I don’t know why, but Betsey’s use of the pronoun we, as if there’s the medical community and then there’s the rest of us ignoramuses, bugs me a little bit.
“It’s just your uterus showing off,” she says. “I had BH contractions with Juliet and Bobby. But obviously I didn’t have them with Amy.”
“So, does this mean I’m going to start getting labor pains now?” I ask, standing and wondering what in hell is going to happen. I just witnessed a birth—close up. It’s not necessarily pretty.
“No,” she says. “When real labor pains start, you’ll know it. Right now, just lie down and keep shifting positions. That should help relieve them.”
“What did you say these things… these contractions… are called?” I ask.
“Braxton Hicks,” Betsey says. Having made her diagnosis, she now returns all her attention, understandably, to her baby.
“Why don’t you get cleaned up?” she says.
“I just want to rest,” I say. Betsey nods. We both are running on empty.
I lay on the bed. The Braxton Hicks contractions continue. I turn my head to look over at Amy and Betsey. Then I laugh out loud.
“What’s so funny?” Betsey asks.
“I’m just thinking.

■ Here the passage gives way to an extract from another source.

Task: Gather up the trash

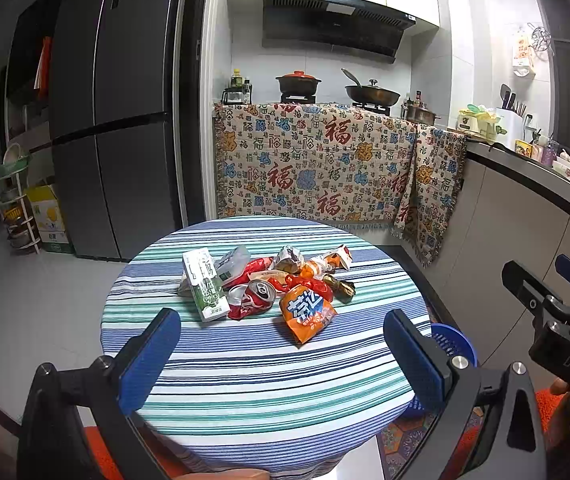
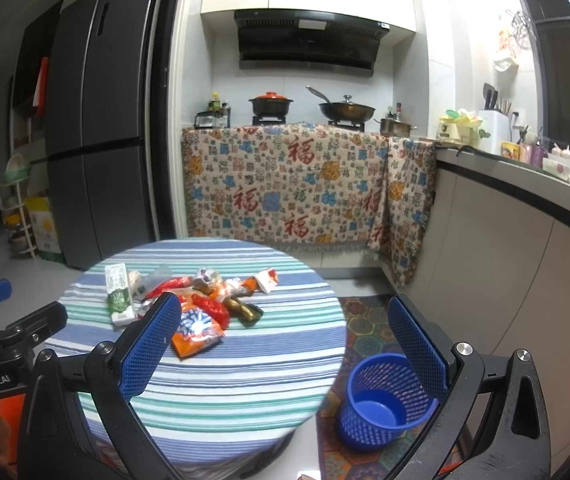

Braxton Hicks. Sounds like the name of a guy I went out with at Princeton.”
CHAPTER
94
I’VE GOT TO FEED the baby.”
Betsey and I are stretched out, exhausted, on the bed. Amy is lying quietly in her laundry basket bassinet on the floor beside us.
“Well, unless the little peanut likes low-fat yogurt or beef stew, we have a problem,” I say. “I didn’t prepare anything to feed a one-hour-old baby.”
Betsey sits up in the bed and then leans over and lifts Amy. Betsey cradles the baby in her left arm and then lifts her left breast with her right hand. It looks to me like Betsey is actually pushing her breast into the baby’s face, but Amy proves me wrong. Amy only takes about a second to open her mouth—wide, in my totally ignorant opinion—and relax.